*Work to be completed:* Below are records; please give the number of their lines that contain the string "things", and only that number.

[Entries taken from a collection]
+ + + +

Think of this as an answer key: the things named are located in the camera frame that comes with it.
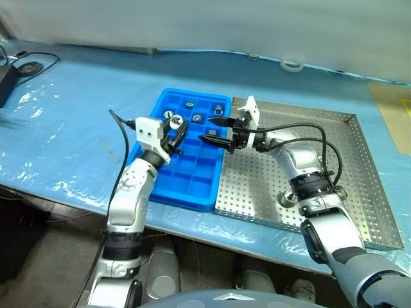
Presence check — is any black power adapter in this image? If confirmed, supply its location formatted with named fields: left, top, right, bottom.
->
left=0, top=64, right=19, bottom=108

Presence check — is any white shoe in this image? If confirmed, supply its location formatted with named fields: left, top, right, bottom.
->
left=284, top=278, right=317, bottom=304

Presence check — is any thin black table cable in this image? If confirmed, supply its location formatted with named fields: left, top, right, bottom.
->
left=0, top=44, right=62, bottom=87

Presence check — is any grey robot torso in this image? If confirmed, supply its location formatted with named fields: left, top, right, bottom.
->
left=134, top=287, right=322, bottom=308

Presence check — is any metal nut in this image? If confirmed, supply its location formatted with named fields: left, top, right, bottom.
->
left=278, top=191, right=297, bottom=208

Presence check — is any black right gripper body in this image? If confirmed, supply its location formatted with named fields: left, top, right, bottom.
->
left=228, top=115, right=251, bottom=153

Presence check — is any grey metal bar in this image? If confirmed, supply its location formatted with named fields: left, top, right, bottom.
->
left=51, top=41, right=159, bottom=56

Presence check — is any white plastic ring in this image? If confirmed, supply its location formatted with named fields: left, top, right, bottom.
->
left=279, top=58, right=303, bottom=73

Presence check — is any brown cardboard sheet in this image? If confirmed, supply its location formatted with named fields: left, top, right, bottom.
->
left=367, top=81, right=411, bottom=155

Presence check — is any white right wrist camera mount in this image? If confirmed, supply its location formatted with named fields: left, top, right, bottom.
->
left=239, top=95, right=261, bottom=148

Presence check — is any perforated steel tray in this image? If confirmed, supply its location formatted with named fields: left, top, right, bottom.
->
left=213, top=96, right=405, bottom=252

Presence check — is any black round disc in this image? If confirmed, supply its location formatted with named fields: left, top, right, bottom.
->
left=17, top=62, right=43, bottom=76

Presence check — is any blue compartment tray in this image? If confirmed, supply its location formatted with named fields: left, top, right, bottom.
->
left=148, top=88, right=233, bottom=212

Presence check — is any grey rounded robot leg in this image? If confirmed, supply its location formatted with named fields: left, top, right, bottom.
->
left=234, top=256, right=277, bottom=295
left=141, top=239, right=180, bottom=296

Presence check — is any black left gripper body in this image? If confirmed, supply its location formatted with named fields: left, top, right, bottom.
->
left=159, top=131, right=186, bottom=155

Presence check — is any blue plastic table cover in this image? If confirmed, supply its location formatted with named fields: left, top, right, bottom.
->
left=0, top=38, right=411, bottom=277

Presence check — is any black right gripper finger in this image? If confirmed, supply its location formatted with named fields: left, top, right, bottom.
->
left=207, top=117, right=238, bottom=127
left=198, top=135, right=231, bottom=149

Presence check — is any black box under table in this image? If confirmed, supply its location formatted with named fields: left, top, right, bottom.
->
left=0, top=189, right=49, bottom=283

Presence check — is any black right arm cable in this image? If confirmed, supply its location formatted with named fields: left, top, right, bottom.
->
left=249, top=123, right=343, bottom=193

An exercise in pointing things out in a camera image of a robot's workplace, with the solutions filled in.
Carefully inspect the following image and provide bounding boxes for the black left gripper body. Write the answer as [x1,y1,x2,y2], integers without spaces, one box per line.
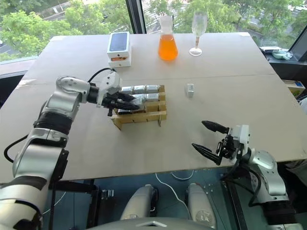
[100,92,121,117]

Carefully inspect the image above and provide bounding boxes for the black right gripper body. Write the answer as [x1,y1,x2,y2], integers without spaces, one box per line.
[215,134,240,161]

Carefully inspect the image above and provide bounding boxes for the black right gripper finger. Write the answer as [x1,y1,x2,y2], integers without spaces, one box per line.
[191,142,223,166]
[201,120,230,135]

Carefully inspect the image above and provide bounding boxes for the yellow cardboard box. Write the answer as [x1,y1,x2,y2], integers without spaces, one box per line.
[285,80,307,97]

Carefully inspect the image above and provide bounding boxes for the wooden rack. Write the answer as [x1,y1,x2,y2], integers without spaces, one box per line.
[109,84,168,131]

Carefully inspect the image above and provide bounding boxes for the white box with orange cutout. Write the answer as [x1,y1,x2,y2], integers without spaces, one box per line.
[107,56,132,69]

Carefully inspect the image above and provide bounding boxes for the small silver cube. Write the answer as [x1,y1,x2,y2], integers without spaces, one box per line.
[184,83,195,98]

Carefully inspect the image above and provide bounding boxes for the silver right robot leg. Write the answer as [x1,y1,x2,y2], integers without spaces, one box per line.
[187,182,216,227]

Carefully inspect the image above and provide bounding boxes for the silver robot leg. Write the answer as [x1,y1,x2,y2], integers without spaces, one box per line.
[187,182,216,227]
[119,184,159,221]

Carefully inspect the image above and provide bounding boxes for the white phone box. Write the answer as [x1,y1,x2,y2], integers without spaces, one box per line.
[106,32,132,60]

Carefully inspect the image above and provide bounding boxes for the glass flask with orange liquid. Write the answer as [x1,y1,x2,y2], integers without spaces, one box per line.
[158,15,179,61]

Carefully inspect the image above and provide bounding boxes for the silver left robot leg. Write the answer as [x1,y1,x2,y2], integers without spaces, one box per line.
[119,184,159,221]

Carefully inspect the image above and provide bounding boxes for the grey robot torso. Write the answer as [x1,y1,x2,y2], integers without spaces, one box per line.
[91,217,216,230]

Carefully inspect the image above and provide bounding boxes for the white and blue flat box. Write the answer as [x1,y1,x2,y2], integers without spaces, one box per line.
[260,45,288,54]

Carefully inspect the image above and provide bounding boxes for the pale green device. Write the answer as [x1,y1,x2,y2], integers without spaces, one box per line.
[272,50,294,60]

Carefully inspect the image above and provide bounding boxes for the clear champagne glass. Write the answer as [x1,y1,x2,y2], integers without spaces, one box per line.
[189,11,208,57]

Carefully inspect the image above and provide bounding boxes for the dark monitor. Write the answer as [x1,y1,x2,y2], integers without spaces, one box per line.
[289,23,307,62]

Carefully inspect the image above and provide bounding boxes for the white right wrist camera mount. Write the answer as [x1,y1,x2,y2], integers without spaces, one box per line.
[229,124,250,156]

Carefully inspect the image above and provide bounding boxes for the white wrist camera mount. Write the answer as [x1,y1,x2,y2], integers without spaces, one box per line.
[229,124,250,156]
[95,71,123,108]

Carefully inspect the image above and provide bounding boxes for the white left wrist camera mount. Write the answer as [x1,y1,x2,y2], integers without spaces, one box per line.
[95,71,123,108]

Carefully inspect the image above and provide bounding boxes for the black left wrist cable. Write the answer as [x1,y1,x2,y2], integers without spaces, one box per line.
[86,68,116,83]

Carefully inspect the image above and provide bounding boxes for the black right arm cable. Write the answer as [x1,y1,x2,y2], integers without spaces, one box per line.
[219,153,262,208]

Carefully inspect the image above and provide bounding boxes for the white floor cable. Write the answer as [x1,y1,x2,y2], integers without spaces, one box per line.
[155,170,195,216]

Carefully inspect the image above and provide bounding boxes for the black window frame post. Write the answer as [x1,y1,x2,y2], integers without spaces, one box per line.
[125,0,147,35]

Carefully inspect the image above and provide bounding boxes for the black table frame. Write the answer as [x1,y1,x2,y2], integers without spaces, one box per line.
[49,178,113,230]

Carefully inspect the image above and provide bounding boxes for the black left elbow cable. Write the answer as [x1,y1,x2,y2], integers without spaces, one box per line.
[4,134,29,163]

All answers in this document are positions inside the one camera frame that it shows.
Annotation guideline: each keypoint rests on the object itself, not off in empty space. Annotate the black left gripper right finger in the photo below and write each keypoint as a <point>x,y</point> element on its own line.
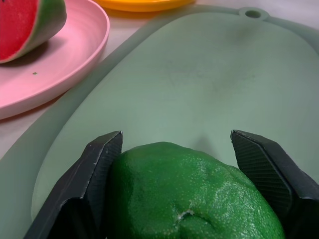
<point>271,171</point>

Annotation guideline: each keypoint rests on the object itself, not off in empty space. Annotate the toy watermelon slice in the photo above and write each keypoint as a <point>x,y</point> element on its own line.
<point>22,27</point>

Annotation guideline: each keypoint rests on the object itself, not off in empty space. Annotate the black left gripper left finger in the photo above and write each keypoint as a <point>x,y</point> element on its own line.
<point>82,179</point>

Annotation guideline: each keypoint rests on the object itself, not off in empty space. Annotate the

+ + + +

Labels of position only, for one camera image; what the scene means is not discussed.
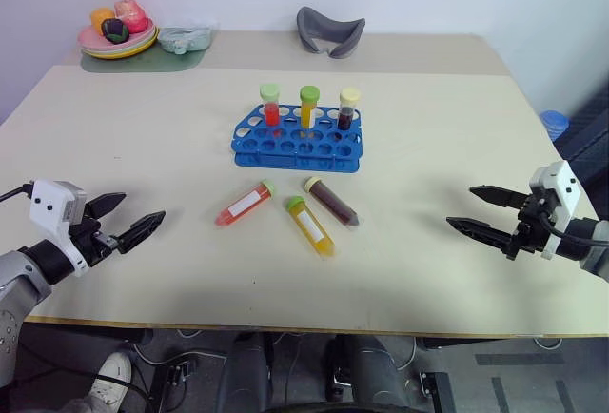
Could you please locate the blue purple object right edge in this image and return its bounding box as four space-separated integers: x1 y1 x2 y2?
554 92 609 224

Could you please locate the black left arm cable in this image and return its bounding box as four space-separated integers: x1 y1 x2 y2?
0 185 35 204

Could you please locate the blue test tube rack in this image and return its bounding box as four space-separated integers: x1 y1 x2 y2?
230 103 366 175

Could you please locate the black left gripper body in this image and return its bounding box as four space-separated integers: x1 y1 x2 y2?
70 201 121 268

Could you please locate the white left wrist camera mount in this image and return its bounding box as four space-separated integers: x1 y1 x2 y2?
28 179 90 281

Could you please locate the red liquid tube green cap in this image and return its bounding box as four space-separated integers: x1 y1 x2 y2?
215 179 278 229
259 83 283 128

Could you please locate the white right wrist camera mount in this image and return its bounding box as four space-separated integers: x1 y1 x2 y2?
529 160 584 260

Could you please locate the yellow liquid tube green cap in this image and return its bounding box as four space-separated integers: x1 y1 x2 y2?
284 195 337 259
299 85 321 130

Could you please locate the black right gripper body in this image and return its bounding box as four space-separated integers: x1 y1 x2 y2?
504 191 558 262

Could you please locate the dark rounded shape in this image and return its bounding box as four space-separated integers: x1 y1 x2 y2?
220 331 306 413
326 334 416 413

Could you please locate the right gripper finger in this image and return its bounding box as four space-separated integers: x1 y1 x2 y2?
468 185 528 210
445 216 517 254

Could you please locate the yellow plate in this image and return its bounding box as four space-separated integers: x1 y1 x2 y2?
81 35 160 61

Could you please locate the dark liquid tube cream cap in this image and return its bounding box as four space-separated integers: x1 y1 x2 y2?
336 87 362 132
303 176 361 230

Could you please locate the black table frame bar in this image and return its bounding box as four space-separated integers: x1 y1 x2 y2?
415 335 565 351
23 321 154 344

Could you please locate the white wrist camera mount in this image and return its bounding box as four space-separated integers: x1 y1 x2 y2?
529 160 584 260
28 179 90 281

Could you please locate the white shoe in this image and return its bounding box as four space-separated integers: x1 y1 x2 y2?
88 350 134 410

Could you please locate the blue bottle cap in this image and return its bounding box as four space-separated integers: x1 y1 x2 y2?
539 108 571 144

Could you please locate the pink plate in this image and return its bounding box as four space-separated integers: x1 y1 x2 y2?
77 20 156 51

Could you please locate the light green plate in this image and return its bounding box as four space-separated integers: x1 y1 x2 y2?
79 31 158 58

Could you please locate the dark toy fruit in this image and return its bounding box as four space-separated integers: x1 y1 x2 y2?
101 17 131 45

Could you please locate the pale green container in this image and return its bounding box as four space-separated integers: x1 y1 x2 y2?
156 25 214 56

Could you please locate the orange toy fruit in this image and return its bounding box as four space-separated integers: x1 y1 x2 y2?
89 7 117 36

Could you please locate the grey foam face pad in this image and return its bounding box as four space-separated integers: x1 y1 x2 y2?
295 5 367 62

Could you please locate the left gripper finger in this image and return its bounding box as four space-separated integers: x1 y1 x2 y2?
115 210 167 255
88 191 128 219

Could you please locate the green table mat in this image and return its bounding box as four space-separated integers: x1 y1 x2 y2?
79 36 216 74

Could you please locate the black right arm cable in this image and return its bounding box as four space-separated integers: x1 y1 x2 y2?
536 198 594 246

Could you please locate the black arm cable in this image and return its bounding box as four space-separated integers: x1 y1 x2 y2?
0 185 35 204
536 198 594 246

+ + + +

*Result of the exercise:* 2